Moses pushes Aaron into the room hard.

AARON: I'm going!

Pharoah turns around.

PHAROAH: Well, if it isn't the freakies who talk to the gods. I've heard of you both. You've got my slaves all riled up. Tell me. Is He planning to make it rain tomorrow?

AARON: Our G_d has called upon us to make a sacrifice to Them in the desert.

PHAROAH: How narcissistic of your god. I like it. So how did it go?

AARON: We haven't done it yet.

PHAROAH: Why not?

Aaron is silent. Moses whispers in his ear.

AARON: We have to do it in the desert.

PHAROAH: You live in the desert. Go into your backyard and make your sacrifice.

AARON: It's not that simple. Our G_d wants us to do it far away from here.

PHAROAH: Really.

AARON: Yes, sir. About a three day's walk.

PHAROAH: I see. So what I think I hear you saying is, you want to take all of my slaves out on a sort of field trip.

AARON: A holy sacrifice.

PHAROAH: Right, a holy sacrifice. In the desert.

AARON: Yes!

PHAROAH: Three days away from here.

AARON: Exactly!

PHAROAH: And I suppose you'll be needing to pack a few things.

AARON: Well...

PHAROAH: For your three-day hike in the desert.

AARON: Well, yes!

PHAROAH: So you can make it back here safe and healthy enough to pick up right where you left off.

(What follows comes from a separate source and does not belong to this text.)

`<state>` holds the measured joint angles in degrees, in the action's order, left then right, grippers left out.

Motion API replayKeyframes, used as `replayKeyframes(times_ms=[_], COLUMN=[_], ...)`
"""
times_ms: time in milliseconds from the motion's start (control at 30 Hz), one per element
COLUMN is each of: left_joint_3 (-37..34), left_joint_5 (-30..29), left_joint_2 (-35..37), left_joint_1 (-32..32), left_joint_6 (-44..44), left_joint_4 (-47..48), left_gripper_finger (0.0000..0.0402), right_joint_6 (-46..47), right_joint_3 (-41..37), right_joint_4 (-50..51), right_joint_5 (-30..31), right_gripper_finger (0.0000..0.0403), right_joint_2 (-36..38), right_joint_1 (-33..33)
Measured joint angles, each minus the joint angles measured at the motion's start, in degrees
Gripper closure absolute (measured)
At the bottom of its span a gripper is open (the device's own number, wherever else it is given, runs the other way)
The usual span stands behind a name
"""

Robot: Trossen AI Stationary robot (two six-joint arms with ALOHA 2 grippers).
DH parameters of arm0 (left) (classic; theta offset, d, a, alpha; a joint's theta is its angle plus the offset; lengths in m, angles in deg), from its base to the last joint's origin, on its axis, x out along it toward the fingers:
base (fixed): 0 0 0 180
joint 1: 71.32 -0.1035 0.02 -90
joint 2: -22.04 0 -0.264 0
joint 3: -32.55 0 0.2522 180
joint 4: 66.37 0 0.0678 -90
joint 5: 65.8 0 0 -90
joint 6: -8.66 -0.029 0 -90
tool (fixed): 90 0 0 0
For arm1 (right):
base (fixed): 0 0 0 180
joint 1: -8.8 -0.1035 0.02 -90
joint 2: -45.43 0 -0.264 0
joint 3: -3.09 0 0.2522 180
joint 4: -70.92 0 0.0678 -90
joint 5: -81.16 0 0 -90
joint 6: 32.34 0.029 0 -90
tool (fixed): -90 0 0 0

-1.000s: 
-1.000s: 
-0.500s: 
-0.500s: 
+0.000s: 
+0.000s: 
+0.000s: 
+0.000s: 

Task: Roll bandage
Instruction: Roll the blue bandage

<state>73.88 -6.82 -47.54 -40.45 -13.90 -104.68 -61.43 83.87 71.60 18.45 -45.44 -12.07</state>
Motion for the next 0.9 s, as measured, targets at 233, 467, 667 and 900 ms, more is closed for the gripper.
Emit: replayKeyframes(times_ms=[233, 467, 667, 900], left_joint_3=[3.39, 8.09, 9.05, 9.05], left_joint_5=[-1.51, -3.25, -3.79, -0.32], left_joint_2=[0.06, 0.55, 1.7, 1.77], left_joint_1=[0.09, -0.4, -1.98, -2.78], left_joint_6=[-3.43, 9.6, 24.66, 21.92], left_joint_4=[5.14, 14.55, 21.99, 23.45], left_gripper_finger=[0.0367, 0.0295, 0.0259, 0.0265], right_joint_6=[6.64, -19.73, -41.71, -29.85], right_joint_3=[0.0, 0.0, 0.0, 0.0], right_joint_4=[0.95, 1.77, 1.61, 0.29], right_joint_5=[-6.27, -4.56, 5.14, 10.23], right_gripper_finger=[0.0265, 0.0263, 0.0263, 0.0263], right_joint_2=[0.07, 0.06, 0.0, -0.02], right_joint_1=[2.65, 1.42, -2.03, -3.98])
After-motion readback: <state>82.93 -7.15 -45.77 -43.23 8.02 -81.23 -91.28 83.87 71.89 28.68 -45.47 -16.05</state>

AARON (excited): Absolutely, yes!

PHAROAH: OK.

AARON: Great! OK, then. We'll see you in a few days!

MOSES: You'll hardly miss us!

PHAROAH: Wait.

AARON: Sir?

PHAROAH: I'm assuming you have a Plan B?

AARON: Huh?

PHAROAH: In case I'm not the fool you think I am. You Hebrews are going nowhere.

SLAVE NARRATOR: G_d had indeed made Pharoah obstinate. He ordered the taskmasters to increase our work and punish us with greater cruelty. And though Moses and Aaron returned to him each day with various amazing feats to prove their holy authority, Pharoah simply ordered his own magicians to explain these tricks away.

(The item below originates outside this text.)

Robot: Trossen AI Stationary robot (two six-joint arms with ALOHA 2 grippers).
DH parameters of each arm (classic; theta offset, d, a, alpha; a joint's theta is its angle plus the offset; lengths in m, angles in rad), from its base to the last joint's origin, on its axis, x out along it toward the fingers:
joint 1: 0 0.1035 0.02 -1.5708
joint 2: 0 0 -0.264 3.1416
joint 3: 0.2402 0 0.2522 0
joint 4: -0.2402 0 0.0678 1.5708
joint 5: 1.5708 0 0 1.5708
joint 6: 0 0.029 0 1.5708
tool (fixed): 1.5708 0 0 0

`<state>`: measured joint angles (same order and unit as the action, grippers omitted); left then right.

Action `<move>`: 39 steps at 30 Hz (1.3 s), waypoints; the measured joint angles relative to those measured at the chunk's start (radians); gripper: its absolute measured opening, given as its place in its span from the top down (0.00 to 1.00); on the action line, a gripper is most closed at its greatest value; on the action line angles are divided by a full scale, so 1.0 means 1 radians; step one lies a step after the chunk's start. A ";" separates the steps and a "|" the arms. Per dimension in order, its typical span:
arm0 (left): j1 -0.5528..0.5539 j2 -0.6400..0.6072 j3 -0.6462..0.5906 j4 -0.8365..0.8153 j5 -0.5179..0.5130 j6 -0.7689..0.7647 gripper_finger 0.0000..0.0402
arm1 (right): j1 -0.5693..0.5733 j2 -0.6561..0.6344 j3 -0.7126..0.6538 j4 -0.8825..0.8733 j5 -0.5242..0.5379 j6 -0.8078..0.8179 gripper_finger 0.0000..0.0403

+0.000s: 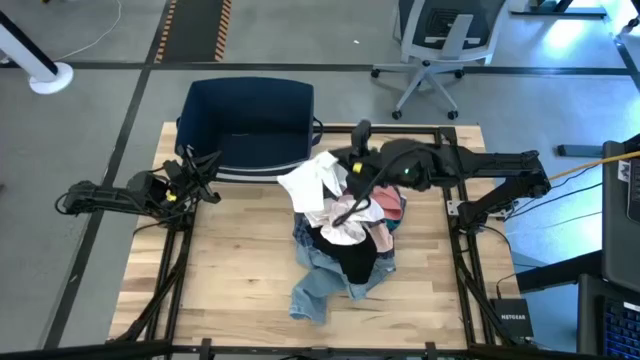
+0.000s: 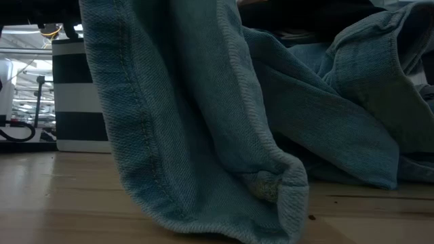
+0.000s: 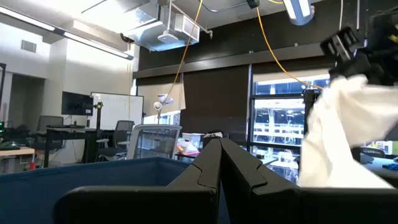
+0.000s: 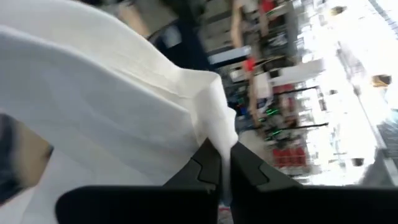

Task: Sort clothes
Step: Put the white underwear into the blue laundry bin

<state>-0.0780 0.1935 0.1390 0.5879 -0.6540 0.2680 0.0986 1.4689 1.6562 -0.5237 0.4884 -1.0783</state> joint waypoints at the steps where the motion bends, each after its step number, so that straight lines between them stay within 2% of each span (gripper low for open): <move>1: 0.000 0.000 0.000 0.000 0.000 0.000 1.00 | -0.014 0.000 0.000 0.038 -0.013 -0.012 0.94; 7: 0.000 0.000 0.000 0.000 0.000 0.009 1.00 | -0.108 0.000 0.000 0.219 -0.103 -0.062 0.93; 13: 0.000 0.000 0.000 0.001 0.000 0.024 1.00 | -0.210 0.009 0.001 0.430 -0.253 -0.071 0.96; 21: 0.000 0.000 0.000 0.005 0.000 0.024 1.00 | -0.296 0.102 0.001 0.754 -0.373 -0.070 0.95; 26: 0.000 0.000 0.000 0.006 0.000 0.024 1.00 | -0.335 0.199 0.001 0.882 -0.377 -0.070 0.94; 32: 0.000 0.000 0.000 0.006 0.000 0.043 1.00 | -0.370 0.313 0.001 0.888 -0.374 -0.070 0.92; 39: 0.000 0.000 0.000 0.009 0.000 0.047 1.00 | -0.375 0.421 0.001 0.882 -0.319 -0.082 0.91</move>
<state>-0.0776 0.1932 0.1387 0.5968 -0.6544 0.3145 -0.2764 1.8902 1.6569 0.3578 0.1692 -1.1603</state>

MOSES: G_d, it's not working. We told him everything you said. We tried a few card tricks. We turned my staff into a snake. But nothing works. And the slaves--they think I'm only making things worse for them.

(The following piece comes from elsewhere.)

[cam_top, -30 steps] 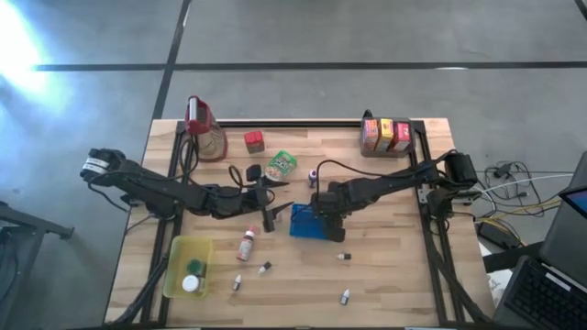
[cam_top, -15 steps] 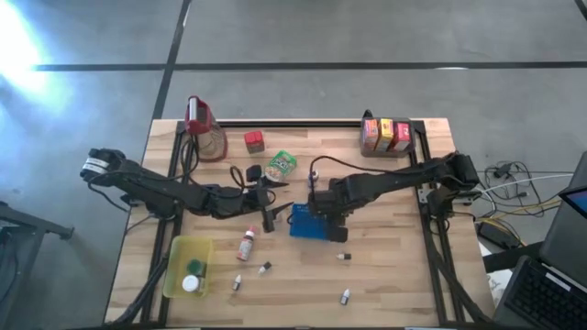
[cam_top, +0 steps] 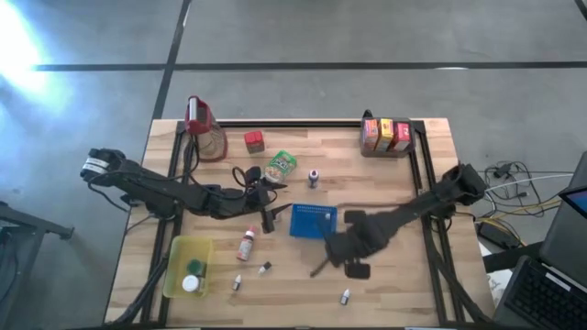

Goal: Pick & Place Kitchen Items
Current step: Put the small green food coloring into the blue bin

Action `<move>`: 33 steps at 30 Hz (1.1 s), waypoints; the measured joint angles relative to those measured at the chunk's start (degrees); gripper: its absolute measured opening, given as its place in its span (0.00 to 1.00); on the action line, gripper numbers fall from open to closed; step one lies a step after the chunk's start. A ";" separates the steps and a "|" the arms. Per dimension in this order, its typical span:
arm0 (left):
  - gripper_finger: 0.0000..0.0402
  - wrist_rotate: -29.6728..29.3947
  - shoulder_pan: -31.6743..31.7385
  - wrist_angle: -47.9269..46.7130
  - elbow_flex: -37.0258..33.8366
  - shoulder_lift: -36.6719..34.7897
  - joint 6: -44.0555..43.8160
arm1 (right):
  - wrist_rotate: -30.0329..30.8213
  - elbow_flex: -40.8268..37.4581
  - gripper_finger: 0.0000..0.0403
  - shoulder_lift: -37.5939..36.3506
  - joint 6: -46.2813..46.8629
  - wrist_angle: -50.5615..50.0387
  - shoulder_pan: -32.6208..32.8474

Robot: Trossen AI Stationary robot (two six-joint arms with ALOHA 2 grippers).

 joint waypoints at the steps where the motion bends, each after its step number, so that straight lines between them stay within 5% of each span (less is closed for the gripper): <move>1: 0.65 0.00 -0.01 0.02 0.00 0.00 -0.02 | 1.37 -0.11 0.03 0.00 1.64 0.10 1.31; 6: 0.65 0.00 -0.01 0.03 0.00 0.00 -1.11 | 8.67 -0.42 0.04 0.07 6.70 3.45 5.75; 33: 0.65 0.02 -0.01 0.45 -1.18 0.00 -1.07 | 1.64 -13.36 0.43 0.20 9.68 21.68 2.30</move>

G_D: Yes, I expected this. It's time I showed them the awesome power of the Lord. It is time I smite Egypt with my wondrous deeds! Go back to Pharoah, lads, and warn him of my wrath.

SLAVE NARRATOR: So with G_d looking on, Moses and Aaron returned to Pharoah.

Pharoah is looking at himself in the mirror again, deciding on an impressive royal pose, changing his mind again and again, when Moses and Aaron approach.

PHAROAH: Boys, welcome back! Have any new tricks to show me?

AARON: Pharoah.

PHAROAH: Yes.

AARON: Let my people go.

PHAROAH: OK.

AARON: OK?

PHAROAH: No.

AARON: If you don't, you will witness the awesome power of the Lord.

PHAROAH: I see. Could you be more specific?

AARON: If you don't let the Hebrews go free, we will pack our things and lead them away. And when your taskmasters try to stop us, they will find themselves frozen, unable to move. And we'll walk right by them, smiling, laughing, and they won't even be able to blink. They'll be stuck, frozen like giant blocks of ice, and--

G_D: Stop!

Time stops. Pharoah, Aaron and Moses all stop moving and speaking.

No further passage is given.